On Monday morning in Europe, WTI crude, which is weighted toward U.S. crude, was down nearly 38% to $11.30/barrel—the lowest level in more than two decades, surpassing the 18-year low on Friday. The Brent crude contract, which traditionally reflects the North Sea, was down 6% on the day, at $26.36/barrel.
“The real problem of the global supply-demand imbalance has started to really manifest itself in prices,” said Bjørnar Tonhaugen, head of oil markets at consultancy Rystad Energy, in a morning comment. “As production continues relatively unscathed, storages are filling up by the day. The world is using less and less oil, and producers now feel how this translates in prices.”
Until even more commitments to production cuts from oil-producing countries arrive, prices still had further down to go, he predicted.
The current dip reflects just how weak global demand is for oil—and how little impact, ultimately, even the 9.7 million barrels/day plus of production cuts from OPEC+ are expected to do to bring prices back while widespread lockdowns are in force.
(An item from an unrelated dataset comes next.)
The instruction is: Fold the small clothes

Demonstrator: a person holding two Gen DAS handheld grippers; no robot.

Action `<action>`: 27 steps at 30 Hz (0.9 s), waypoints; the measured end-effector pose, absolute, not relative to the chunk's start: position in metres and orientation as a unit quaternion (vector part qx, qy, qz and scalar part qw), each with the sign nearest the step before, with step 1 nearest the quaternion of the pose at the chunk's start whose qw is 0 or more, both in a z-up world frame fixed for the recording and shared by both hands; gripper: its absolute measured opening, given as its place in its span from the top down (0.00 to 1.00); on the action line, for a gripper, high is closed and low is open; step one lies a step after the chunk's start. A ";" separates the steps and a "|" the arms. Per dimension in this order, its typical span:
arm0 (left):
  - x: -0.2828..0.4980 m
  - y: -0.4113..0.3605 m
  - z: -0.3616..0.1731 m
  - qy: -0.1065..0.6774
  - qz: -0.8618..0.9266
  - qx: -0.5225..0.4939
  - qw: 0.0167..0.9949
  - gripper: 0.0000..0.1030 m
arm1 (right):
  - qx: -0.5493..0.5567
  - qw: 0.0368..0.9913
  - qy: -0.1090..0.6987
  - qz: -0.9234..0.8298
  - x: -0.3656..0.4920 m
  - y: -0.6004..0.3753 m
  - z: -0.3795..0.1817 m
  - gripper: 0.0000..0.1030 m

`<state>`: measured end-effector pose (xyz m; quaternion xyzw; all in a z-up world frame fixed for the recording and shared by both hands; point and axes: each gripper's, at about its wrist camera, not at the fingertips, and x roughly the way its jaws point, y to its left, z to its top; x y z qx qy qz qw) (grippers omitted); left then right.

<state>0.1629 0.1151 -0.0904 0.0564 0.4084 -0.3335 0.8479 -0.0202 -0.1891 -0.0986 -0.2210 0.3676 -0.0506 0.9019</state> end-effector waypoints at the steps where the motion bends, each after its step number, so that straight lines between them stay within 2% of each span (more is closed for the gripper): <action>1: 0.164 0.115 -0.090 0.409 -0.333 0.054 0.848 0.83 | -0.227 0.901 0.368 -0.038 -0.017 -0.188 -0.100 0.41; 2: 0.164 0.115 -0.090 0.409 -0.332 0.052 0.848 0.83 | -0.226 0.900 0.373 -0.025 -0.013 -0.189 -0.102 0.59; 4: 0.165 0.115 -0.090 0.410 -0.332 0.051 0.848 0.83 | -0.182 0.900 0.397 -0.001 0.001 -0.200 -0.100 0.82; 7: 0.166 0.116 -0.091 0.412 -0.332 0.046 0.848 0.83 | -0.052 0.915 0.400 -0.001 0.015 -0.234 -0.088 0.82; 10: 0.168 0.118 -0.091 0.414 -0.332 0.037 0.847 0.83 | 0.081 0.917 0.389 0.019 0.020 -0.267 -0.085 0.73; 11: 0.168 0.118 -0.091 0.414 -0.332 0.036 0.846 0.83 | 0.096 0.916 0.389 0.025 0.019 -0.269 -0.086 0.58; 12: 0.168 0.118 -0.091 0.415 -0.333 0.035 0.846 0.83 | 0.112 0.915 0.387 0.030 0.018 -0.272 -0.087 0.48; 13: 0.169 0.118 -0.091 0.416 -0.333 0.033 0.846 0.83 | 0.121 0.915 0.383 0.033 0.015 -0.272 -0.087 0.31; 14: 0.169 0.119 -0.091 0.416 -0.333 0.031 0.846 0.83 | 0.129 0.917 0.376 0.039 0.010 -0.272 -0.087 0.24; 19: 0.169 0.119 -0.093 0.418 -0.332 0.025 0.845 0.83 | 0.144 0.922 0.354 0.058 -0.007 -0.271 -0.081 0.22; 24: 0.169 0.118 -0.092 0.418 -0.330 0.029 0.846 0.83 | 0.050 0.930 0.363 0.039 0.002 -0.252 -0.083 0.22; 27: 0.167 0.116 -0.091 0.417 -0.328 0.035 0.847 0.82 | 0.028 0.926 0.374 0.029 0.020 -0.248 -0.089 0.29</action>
Last week, the International Energy Agency forecast global oil demand will decline by a record 9.3 million barrels/day in 2020, compared to last year—and that’s if demand starts to recover in the second half of the year. The demand drop in April was forecast to be 29 million b/d compared to 2019, with May seeing a drop of 26 million b/d.
The deep weakness of the WTI price is slightly misleading, because the current price is for the May contract—which is about to close, on Tuesday. In the days before one month closes, most of the trading moves onto the next contract: in this case, June.
Such a structure—with earlier months pricing lower than later months—is common in oil markets, unless there is a near-term supply shock that produces demand to buy oil immediately. That gap also tends to get wider in the days before a futures contract closes. On Monday, May was nearly $9/barrel weaker than June.
This month, however, that pattern is exacerbated because production cuts are not expected to even begin until May—which means little hope of the oil market finding more of a balance between supply and demand that month, given the sheer size of the oversupply. Meanwhile, storage space globally is becoming scarce, and Texas’ Cushing storage facility is filling up rapidly, with 55 million barrels of the total capacity of 76 million already being used, according to the U.S. Energy Information Administration.
That creates even less demand for oil in the near term—with Bloomberg reporting last week that sellers in Texas were offering some oil for as little as $2/barrel. That was raising the prospect that sellers may eventually even have to go negative—that is, pay others to take their oil, in order to free up storage space. To wit, analysts warn that storage space is becoming more valuable than the oil itself.
That scraping $0 price also reflects the fact that as weak as the futures contracts may be, demand in the near-term world of physical oil trading, where cargoes of crude must get bought and sold, is much weaker.
Globally, crude is selling for a “huge” discount to the futures contract, according to S&P Global Platts, with the gap between the physical dated Brent contract and the Brent futures contract—in effect, the gap between the real world and the futures market—widening to at least $12/barrel late last week.